TASK DIRECTIONS.
If a line in the data contains "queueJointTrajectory", copy it out.

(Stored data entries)
- Opening Delimiter -
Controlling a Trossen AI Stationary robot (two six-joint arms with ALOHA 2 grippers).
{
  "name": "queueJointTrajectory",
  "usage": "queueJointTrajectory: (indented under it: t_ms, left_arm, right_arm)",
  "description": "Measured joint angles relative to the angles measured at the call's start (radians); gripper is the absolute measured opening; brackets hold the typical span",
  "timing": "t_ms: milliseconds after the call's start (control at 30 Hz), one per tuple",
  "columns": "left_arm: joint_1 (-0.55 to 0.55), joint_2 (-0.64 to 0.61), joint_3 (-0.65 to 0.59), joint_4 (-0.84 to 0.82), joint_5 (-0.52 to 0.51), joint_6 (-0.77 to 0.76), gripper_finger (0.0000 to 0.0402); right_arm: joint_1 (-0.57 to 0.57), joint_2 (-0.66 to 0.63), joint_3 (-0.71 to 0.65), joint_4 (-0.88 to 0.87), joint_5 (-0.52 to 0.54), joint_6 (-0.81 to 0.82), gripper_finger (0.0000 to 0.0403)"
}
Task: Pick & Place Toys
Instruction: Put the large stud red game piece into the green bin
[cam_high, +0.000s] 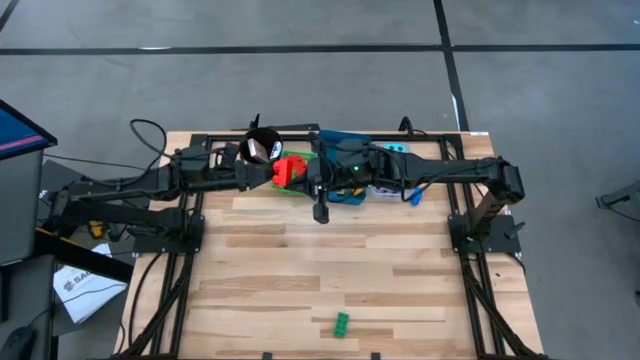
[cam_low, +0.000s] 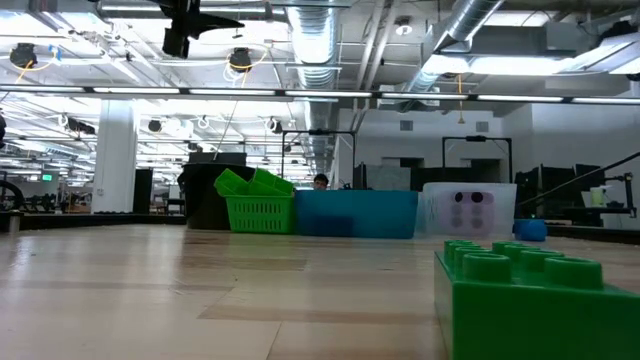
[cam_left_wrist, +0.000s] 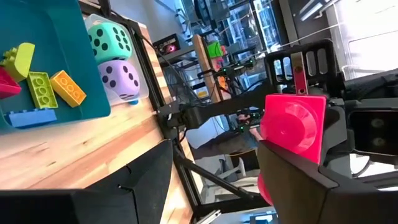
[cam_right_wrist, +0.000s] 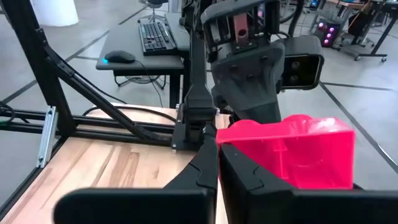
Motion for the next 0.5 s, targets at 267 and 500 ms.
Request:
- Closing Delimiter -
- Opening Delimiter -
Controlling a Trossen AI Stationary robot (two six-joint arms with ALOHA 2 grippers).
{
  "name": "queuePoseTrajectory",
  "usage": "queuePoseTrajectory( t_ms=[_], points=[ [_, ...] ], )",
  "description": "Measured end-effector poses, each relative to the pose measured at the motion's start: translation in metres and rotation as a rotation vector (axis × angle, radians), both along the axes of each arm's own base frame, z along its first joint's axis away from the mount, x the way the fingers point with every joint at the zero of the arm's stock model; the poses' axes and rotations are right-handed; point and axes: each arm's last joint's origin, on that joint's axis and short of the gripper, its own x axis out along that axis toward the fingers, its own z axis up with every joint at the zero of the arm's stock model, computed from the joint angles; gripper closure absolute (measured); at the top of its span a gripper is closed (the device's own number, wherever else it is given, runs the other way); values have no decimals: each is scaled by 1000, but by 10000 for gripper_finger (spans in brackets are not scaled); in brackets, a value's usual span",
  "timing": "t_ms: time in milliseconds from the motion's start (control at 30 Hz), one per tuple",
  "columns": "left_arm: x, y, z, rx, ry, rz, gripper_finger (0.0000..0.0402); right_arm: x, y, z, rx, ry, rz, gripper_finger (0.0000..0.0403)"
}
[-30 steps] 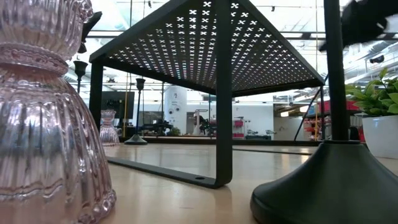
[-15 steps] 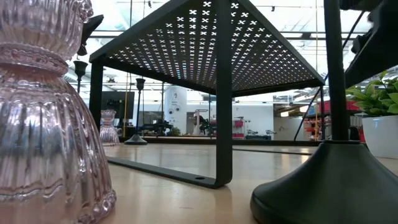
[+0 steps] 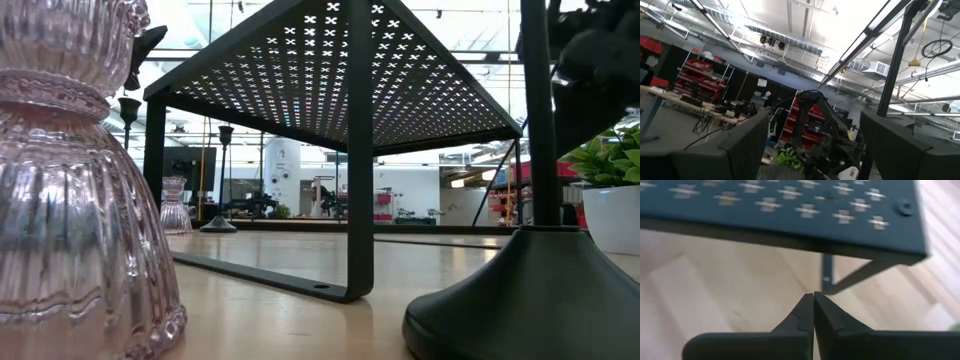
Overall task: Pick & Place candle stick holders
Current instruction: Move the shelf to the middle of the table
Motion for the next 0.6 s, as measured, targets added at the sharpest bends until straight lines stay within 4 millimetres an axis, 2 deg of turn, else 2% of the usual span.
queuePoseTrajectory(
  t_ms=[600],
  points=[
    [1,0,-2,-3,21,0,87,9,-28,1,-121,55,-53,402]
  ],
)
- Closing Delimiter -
TASK OUTPUT.
  "name": "queueJointTrajectory",
  "usage": "queueJointTrajectory: (indented under it: t_ms, left_arm, right_arm)",

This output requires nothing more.